Search code examples
scalaapache-sparkkryo

How to register kryo classes in the spark-shell


The SparkConf has the method registerKryoClasses:

def registerKryoClasses(classes: Array[Class[_]]): SparkConf = { .. }

However it is not available/exposed in the RuntimeConfiguration facade provided by the SparkSession.conf() attribute

@transient lazy val conf: RuntimeConfig = new RuntimeConfig(sessionState.conf)

Here is more about the RuntimeConfiguration:

/**
 * Runtime configuration interface for Spark. To access this, use `SparkSession.conf`.
 *
 * Options set here are automatically propagated to the Hadoop configuration during I/O.
 *
 * @since 2.0.0
 */
@InterfaceStability.Stable
class RuntimeConfig private[sql](sqlConf: SQLConf = new SQLConf) {

There is a clear workaround for this when creating our own SparkSession: we can invoke the set(key,value) on the SparkConf that is provided to the

val mysparkConf = SparkConf.set(someKey,someVal)
mysparkConf.registerKryoClasses(Array(classOf[Array[InternalRow]]))
SparkSession.builder.conf(mySparkConf)

And then one that is not so clear..

conf.registerKryoClasses(Array(classOf[scala.reflect.ClassTag$$anon$1]))

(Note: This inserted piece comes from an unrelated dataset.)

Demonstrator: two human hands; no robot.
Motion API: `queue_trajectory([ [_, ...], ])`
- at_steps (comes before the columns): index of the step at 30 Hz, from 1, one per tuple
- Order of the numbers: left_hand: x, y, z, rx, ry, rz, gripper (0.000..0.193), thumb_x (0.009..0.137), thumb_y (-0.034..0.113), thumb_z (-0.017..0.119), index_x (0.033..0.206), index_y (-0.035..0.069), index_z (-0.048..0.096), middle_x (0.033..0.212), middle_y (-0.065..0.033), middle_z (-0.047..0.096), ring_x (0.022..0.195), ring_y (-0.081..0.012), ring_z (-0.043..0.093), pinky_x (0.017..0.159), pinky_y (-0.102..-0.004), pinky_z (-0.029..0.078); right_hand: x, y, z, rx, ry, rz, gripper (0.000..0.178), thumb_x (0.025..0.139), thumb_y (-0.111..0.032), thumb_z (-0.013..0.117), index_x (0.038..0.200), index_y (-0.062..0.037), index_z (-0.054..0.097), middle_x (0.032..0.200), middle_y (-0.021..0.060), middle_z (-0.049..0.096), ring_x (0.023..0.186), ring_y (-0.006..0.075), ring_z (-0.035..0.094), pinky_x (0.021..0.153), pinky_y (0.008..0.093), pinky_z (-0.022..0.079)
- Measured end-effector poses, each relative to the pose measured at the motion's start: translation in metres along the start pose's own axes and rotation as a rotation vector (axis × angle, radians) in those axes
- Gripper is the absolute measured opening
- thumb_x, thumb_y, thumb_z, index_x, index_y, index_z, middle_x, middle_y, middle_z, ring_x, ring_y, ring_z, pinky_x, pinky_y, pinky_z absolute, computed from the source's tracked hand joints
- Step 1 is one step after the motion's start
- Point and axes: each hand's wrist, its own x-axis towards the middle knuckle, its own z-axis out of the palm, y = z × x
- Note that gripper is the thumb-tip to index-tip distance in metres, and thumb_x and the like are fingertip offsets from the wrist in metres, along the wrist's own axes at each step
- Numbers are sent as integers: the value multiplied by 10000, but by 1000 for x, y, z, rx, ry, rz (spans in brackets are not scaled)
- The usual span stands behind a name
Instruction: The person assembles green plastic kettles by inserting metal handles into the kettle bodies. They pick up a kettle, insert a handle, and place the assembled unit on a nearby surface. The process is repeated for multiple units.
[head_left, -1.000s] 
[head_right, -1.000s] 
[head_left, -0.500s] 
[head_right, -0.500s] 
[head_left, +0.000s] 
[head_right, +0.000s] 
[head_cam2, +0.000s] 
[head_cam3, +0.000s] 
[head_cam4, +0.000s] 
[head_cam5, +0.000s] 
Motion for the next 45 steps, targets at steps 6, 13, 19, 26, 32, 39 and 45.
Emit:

But when running the Spark shell the sparkSession/sparkContext are already created. So then how can the non-runtime settings be put into effect?

The particular need here is :

sparkConf.registerKryoClasses(Array(classOf[org.apache.spark.sql.Row]))

When attempting to set that on the SqlConf available to the spark session object We get this exception:

scala>   spark.conf.registerKryoClasses(Array(classOf[Row]))

error: value registerKryoClasses is not a member of org.apache.spark.sql.RuntimeConfig spark.conf.registerKryoClasses(Array(classOf[Row]))

So then how can the kryo serializers be registered in the spark-shell ?


Solution

  • The following is not an exact answer to [my own] question - but it seems to serve as a workaround for the present specific predicament:

    implicit val generalRowEncoder: Encoder[Row] = org.apache.spark.sql.Encoders.kryo[Row]
    

    Having this implicit in scope seems to register the classes with kryo directly on the SparkConf.